Suppose you are a PhD student, and you have written what you believe to be an excellent paper. Where should you submit it? The higher you send it, the bigger the prize, you will be able to apply for jobs in more prestigious places. But the higher you send it, the greater the chances that it will eventually get rejected, and that lowers the chances of having an actual publication when you apply for a postdoc. The same dilemma arises at every step of one’s career. Different people choose different strategies, based on their personalities, connections, responsibilities and safety nets.
To be clear: when evaluating a job applicant for a position, nobody relies on blindly reading a list of publications. We look into the research, applicants are often invited to give a talk, people in the department who work in related fields might be able to weigh in. Most importantly, letters of recommendations are solicited. The letters of recommendations are written by experts in the field who can explain the novelty and difficulty of the applicant’s work, and sometimes give very delicate and valuable information, such as comparing the applicant to researchers in a similar stage.

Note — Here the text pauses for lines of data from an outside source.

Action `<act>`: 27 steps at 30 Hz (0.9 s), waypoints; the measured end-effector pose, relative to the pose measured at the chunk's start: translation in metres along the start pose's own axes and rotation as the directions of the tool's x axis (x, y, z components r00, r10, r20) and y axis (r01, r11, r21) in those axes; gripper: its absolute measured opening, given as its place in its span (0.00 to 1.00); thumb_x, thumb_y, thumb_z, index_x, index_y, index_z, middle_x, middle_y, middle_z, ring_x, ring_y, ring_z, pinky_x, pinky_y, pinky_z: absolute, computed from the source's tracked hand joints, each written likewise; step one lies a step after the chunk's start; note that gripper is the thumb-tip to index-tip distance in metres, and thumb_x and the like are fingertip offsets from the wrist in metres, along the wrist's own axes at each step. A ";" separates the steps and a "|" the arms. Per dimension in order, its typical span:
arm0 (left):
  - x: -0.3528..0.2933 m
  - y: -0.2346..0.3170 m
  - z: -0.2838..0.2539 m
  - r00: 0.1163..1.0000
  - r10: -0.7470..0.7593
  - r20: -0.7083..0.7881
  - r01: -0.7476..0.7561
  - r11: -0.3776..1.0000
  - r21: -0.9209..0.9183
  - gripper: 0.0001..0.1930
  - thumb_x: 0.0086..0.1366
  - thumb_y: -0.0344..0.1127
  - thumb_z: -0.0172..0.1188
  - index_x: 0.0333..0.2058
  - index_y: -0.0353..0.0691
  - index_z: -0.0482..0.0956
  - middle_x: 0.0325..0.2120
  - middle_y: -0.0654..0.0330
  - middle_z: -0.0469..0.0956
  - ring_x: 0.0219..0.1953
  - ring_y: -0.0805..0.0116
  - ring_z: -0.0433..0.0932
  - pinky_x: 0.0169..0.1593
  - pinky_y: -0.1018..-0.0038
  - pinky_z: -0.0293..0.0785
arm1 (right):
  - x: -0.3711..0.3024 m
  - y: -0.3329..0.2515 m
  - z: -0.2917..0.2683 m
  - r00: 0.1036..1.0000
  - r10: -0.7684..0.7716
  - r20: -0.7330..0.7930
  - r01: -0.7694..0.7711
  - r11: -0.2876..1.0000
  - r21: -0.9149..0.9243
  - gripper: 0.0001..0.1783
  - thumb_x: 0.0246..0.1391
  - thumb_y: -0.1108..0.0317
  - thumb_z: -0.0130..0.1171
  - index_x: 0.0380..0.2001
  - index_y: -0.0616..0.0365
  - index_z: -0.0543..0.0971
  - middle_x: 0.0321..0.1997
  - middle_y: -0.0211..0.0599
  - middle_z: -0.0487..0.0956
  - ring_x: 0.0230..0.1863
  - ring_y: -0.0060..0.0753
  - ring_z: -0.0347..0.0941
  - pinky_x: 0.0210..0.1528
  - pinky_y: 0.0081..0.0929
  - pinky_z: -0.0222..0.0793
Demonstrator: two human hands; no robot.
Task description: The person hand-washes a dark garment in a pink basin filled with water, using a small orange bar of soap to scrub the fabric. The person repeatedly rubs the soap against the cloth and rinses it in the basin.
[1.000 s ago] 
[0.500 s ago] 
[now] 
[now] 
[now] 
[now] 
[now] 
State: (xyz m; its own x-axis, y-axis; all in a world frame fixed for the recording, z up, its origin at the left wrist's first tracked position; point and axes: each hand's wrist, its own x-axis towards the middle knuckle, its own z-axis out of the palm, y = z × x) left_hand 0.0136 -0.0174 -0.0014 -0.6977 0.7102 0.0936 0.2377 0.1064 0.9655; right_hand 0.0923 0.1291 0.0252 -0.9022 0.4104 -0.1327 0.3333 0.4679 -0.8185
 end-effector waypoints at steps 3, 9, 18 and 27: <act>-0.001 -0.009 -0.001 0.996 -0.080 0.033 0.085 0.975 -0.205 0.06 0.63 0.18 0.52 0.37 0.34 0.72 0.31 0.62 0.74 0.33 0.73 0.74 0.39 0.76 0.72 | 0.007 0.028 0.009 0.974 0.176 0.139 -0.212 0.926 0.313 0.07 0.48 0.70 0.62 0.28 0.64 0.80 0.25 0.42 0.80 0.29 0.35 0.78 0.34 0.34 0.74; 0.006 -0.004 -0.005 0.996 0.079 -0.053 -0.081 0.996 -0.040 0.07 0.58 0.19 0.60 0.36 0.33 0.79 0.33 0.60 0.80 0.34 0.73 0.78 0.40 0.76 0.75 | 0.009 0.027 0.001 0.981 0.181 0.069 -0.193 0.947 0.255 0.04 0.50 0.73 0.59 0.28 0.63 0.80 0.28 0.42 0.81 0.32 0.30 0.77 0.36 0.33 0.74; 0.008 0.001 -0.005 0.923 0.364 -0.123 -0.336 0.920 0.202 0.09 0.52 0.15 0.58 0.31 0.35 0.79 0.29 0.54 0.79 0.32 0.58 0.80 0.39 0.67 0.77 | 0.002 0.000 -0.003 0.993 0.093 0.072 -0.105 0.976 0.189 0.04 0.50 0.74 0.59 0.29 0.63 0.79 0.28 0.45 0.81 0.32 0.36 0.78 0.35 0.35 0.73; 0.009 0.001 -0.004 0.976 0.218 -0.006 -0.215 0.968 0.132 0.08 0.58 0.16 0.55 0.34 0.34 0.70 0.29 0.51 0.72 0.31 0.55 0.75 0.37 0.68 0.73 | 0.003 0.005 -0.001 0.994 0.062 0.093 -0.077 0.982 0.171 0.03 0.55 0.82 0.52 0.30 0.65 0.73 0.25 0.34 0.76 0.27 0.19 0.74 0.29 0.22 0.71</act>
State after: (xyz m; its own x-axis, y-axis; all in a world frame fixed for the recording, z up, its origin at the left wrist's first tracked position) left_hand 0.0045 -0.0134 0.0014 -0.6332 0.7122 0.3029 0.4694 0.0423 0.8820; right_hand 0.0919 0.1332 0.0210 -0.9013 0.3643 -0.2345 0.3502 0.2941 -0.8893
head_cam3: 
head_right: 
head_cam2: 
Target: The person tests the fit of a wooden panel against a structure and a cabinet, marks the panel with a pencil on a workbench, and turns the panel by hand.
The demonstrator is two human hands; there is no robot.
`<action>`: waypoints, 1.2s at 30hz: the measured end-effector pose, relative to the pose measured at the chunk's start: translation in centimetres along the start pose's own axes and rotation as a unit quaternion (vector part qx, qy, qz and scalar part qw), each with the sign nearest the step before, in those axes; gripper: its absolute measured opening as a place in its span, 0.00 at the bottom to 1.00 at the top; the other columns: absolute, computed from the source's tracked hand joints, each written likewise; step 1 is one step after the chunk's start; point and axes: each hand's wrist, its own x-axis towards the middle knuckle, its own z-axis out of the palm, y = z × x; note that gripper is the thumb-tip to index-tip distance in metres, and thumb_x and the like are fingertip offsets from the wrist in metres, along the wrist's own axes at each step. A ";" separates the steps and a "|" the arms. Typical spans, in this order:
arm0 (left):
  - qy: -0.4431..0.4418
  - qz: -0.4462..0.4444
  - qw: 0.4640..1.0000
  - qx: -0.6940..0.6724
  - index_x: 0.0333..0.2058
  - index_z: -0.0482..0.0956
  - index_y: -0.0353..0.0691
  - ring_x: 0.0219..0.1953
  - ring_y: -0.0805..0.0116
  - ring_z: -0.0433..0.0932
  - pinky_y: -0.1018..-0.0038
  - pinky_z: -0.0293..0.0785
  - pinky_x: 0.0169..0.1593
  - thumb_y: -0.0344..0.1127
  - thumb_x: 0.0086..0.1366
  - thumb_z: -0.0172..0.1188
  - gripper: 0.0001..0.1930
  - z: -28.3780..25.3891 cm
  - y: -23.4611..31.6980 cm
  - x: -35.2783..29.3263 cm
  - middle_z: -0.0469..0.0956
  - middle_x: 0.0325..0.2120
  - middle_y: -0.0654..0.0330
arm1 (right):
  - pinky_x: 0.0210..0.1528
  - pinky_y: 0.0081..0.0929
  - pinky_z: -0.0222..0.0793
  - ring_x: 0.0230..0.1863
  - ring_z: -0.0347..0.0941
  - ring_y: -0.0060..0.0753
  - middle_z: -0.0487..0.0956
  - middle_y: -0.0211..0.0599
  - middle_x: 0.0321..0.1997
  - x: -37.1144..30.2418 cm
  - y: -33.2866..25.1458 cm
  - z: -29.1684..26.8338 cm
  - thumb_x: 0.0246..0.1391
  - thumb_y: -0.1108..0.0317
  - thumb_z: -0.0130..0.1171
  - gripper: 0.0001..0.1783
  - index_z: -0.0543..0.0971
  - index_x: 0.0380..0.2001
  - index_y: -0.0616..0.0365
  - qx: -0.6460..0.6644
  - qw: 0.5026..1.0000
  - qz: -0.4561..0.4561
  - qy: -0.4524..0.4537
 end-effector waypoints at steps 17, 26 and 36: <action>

Letters make us more informed, but the job of taking a set of applicants, each with their own set of letters of recommendation, and ranking them according to the letters is not a very well defined task with rigorous methodology. Different applicants typically have disjoint sets of letter writers, different writers have different styles, and different readers come up with different interpretations for the same letters!
Perhaps it is unavoidable that a mathematician operating outside of mathematics will feel the tension between the rigorous standards of our profession and the subjective task of assessing quality and making a value judgement. Maybe the question to ask is not whether we are being rigorous or consistent, but whether we end up making good decisions.